The analysis is well done and may help with deducing trends in the stratospheric circulation from trace gas observations, which has been notoriously difficult. The topic is appropriate for ACP, the methods are clearly described and the figures are well done. I suggest the manuscript be accepted for publication with consideration of the minor comments below.
Specific comments:
Line 43: ‘CO2 has a seasonal cycle…’
Line 55: awkward phrasing ‘for other than’, maybe ‘compared to’ instead?

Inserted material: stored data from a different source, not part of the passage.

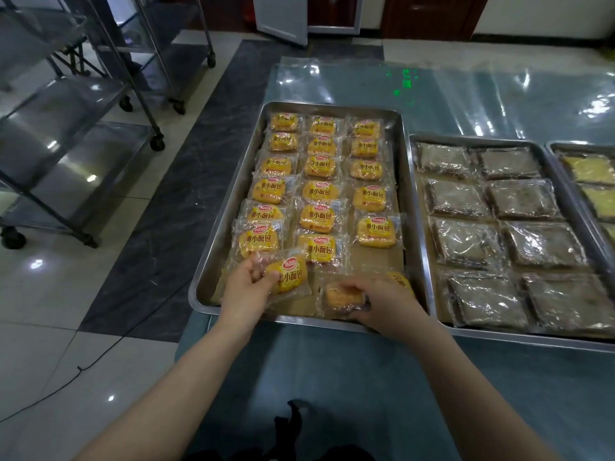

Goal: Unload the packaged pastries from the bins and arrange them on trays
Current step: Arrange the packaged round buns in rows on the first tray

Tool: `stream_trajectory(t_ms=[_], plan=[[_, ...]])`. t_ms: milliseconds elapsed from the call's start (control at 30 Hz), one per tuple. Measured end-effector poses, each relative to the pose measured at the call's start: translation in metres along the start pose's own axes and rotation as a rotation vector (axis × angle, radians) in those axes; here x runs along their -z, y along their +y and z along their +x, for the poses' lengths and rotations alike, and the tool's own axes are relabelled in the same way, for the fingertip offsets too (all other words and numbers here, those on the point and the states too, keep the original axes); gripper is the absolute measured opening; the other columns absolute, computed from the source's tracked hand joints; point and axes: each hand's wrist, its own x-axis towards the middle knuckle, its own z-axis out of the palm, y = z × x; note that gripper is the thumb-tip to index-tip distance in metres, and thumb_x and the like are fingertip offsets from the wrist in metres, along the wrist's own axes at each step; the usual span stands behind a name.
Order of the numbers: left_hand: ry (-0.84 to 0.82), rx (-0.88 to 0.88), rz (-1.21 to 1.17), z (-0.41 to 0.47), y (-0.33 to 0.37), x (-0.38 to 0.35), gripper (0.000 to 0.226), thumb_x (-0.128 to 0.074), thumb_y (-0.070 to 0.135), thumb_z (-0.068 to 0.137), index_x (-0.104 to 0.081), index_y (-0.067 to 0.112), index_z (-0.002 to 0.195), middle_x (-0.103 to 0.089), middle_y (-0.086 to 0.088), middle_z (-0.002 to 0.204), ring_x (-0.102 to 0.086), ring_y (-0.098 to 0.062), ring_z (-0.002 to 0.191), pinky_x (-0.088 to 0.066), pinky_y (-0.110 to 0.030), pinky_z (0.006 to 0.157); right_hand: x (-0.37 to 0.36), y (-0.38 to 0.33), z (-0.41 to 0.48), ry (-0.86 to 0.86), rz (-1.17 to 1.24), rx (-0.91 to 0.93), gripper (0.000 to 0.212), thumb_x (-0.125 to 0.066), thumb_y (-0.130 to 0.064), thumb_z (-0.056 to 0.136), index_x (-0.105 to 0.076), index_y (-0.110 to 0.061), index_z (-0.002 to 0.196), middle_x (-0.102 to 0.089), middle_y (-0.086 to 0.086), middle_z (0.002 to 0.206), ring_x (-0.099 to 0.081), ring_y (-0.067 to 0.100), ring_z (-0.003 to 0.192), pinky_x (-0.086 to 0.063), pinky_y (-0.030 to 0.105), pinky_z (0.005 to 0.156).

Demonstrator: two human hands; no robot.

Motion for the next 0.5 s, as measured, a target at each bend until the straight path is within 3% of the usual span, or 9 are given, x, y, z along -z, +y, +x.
stream_trajectory(t_ms=[67, 200, 333, 500], plan=[[0.023, 0.008, 0.005, 0.000, -0.001, 0.001, 0.020, -0.058, 0.011, 0.090, -0.061, 0.028, 0.101, -0.070, 0.005, 0.102, -0.066, -0.013, 0.096, -0.054, -0.035, 0.082, -0.001, -0.001, 0.004, 0.041, 0.002, -0.034, 0.036, -0.062, -0.026, 0.088, -0.054, -0.034, 0.122, -0.063, -0.011, 0.114, -0.056, 0.012, 0.101, -0.044, 0.023, 0.074], [0.083, 0.028, 0.007, 0.005, -0.002, 0.006, 0.016, -0.060, 0.015, 0.090, -0.063, 0.027, 0.099, -0.068, 0.003, 0.104, -0.064, -0.016, 0.099, -0.053, -0.041, 0.086, 0.007, 0.003, 0.006, 0.197, 0.344, -0.170, 0.013, -0.050, -0.022, 0.095, -0.048, -0.035, 0.095, -0.059, -0.018, 0.079, -0.057, 0.002, 0.074, -0.039, 0.021, 0.055], [0.029, 0.017, 0.084, 0.014, 0.000, 0.000, 0.013, -0.060, 0.013, 0.088, -0.063, 0.023, 0.095, -0.069, 0.001, 0.098, -0.066, -0.017, 0.093, -0.055, -0.039, 0.082, 0.020, 0.012, 0.006, 0.393, 0.603, -0.289, 0.013, -0.054, -0.019, 0.093, -0.063, -0.028, 0.090, -0.063, -0.012, 0.080, -0.060, 0.007, 0.072, -0.048, 0.028, 0.058], [-0.049, 0.041, 0.149, 0.016, -0.006, -0.021, 0.024, -0.064, 0.013, 0.086, -0.053, 0.024, 0.105, -0.069, -0.002, 0.099, -0.069, -0.016, 0.086, -0.057, -0.041, 0.078, 0.021, 0.021, 0.004, 0.471, 0.798, -0.377, 0.015, -0.056, -0.017, 0.093, -0.068, -0.024, 0.089, -0.069, -0.006, 0.075, -0.067, 0.017, 0.068, -0.055, 0.035, 0.060]])
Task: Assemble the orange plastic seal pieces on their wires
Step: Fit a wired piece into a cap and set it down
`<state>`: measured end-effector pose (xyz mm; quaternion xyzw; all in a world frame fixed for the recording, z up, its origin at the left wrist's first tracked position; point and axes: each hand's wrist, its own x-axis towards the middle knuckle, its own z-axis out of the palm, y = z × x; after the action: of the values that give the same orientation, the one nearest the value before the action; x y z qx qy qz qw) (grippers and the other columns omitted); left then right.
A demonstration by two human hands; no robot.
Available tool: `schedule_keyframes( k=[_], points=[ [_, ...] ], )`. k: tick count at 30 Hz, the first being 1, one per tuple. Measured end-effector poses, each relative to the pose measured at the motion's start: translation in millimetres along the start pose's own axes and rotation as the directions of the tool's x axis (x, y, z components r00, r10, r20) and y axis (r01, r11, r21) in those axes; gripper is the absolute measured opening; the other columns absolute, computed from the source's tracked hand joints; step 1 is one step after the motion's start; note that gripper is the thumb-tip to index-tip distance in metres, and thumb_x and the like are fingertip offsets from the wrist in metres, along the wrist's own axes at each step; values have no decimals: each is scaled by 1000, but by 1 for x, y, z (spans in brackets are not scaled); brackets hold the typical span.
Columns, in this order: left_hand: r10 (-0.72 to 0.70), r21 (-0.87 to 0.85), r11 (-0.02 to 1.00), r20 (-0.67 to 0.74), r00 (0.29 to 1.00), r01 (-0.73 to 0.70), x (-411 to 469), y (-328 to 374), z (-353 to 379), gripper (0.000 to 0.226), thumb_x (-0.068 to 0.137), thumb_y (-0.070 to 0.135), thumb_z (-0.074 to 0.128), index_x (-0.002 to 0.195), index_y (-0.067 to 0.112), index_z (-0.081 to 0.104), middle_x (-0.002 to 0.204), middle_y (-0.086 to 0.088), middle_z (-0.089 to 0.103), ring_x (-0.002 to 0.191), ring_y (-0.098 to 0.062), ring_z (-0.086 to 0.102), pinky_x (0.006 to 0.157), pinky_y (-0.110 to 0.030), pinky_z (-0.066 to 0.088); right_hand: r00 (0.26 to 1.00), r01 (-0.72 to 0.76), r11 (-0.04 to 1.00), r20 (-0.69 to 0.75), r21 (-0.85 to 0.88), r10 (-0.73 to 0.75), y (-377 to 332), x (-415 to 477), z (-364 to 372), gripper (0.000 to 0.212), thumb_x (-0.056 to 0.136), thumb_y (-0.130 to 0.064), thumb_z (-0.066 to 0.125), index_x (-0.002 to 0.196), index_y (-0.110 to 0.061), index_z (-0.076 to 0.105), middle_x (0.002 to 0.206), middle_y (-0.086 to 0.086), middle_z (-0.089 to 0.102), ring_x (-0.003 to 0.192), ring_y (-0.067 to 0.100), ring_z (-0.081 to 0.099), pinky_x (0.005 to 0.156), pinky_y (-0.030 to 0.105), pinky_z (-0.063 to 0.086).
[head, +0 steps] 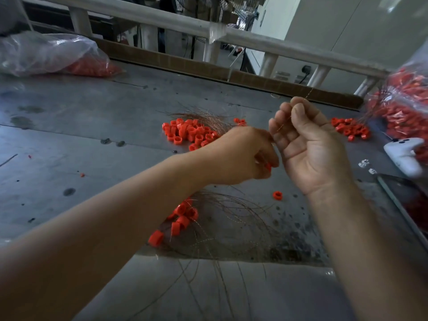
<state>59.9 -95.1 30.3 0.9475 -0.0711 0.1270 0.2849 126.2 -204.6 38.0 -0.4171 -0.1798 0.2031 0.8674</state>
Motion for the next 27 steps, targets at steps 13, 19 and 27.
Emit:
schedule_keyframes(
  k=[13,19,27],
  points=[
    [-210,164,955,-215,954,247,-5,-50,-6,24,82,9,63,105,12,70,103,-2,68,99,-17,58,85,-18,37,982,151,982,-128,117,-136,-17,11,-11,16,67,-9,61,57,-16,71,65,-3,67,61,5,63,63,21,53],
    [-246,45,964,-227,942,263,-16,-43,-18,28,80,14,69,107,20,69,107,6,66,85,-1,54,73,-5,35,980,160,987,-121,7,-158,-21,10,-12,14,75,-9,59,68,-19,67,66,-6,66,62,3,61,62,18,51],
    [-511,-842,495,-82,856,215,-55,-17,-37,29,60,-3,67,87,8,67,80,-7,70,67,-11,68,59,-15,52,951,303,787,118,-537,-286,-19,0,-7,21,83,3,56,79,-17,61,58,-12,60,54,1,48,45,13,34]
  ],
)
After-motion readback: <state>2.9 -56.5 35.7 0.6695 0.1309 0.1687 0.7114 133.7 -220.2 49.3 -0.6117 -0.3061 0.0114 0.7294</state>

Line 77: ‘Also in our consideration is meant that there are no any’ is hard to understand. Perhaps rephrase to ‘The only significant source of H2O considered here is CH4 oxidation (e.g. we neglect all other hydrocarbons…’

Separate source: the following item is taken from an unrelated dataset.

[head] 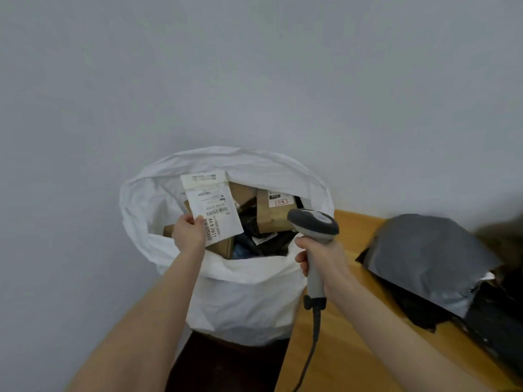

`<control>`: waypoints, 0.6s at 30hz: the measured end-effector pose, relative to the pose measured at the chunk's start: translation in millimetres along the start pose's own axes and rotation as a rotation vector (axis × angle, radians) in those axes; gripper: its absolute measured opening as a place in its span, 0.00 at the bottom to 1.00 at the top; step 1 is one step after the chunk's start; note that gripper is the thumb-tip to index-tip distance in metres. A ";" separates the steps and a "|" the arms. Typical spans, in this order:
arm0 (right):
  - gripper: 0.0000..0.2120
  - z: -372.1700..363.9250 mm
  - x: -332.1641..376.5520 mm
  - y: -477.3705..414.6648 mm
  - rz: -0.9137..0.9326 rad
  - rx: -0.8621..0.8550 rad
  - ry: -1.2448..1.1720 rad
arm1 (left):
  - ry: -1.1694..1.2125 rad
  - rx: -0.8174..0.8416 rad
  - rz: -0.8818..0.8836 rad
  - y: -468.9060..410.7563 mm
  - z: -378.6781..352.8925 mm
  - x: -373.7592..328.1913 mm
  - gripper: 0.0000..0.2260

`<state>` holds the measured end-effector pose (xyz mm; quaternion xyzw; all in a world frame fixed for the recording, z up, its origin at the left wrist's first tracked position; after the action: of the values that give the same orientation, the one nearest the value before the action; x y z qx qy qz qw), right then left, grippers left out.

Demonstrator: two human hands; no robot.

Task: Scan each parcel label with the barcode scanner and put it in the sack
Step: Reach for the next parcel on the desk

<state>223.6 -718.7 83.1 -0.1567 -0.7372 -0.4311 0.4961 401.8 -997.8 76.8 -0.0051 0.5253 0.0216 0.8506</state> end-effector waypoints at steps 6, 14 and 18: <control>0.03 -12.2 0.0 -34.4 -0.003 -0.067 -0.001 | -0.302 0.297 -0.037 -32.0 -69.1 16.7 0.20; 0.04 9.1 -13.0 -41.1 -0.022 -0.157 -0.065 | -0.304 0.093 0.015 -30.5 -61.9 -6.0 0.36; 0.04 39.7 -11.0 -22.2 -0.009 -0.206 -0.099 | -0.357 0.099 -0.170 1.5 -78.0 -42.2 0.30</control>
<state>190.3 -698.0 57.5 -0.2249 -0.7133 -0.4984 0.4384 313.2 -1000.1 79.6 -0.0038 0.3641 -0.0758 0.9283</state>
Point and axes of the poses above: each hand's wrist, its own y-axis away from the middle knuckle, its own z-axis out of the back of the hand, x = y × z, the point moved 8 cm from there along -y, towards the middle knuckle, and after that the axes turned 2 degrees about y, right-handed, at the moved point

Line 179: ‘depths of the BDC’ is unclear. Maybe ‘vertical transport by the BDC’.
Figure 1 caption: I would suggest moving the last two sentences of the caption up into Section 2.1 since they describe important details of the CH4 boundary conditions for the model run. Why is the CH4 boundary condition changed from NOAA to AIRS after 2011?
Line 208: remove ‘used’, ‘…and the method of calculating FRF.’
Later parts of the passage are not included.